(Dataset extract begins)

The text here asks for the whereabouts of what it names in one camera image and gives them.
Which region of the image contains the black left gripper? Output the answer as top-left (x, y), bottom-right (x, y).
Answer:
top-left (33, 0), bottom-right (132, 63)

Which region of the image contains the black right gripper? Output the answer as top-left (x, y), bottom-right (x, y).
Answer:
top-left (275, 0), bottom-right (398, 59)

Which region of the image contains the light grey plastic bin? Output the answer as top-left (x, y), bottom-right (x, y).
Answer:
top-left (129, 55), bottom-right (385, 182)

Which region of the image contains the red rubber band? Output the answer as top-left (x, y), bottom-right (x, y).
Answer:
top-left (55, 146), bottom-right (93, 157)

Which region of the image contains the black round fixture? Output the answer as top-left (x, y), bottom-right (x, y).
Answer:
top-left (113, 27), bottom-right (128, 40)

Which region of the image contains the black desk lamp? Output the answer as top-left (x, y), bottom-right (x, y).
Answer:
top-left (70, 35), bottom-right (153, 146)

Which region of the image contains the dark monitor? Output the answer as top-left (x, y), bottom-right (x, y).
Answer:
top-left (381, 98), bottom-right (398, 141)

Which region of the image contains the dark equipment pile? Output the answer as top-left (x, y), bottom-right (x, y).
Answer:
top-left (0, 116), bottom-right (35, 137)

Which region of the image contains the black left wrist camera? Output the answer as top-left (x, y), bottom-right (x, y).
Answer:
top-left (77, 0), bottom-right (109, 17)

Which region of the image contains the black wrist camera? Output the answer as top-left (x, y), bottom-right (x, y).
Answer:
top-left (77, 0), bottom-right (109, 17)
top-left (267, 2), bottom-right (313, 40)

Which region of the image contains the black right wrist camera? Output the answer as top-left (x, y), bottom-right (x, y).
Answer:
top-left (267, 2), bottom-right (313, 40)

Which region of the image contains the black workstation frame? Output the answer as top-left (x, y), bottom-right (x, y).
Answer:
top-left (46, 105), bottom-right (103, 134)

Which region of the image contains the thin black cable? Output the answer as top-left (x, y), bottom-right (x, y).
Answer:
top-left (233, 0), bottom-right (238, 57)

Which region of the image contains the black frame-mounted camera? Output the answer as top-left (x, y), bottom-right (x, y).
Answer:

(Dataset extract ends)

- [What to do] In the listing, find every line with the word "frame" and return it.

- [Response to the exercise]
Which region of the image contains the black workstation frame? Output the answer as top-left (x, y), bottom-right (x, y).
Which region of the image contains the black frame-mounted camera? Output the answer as top-left (x, y), bottom-right (x, y).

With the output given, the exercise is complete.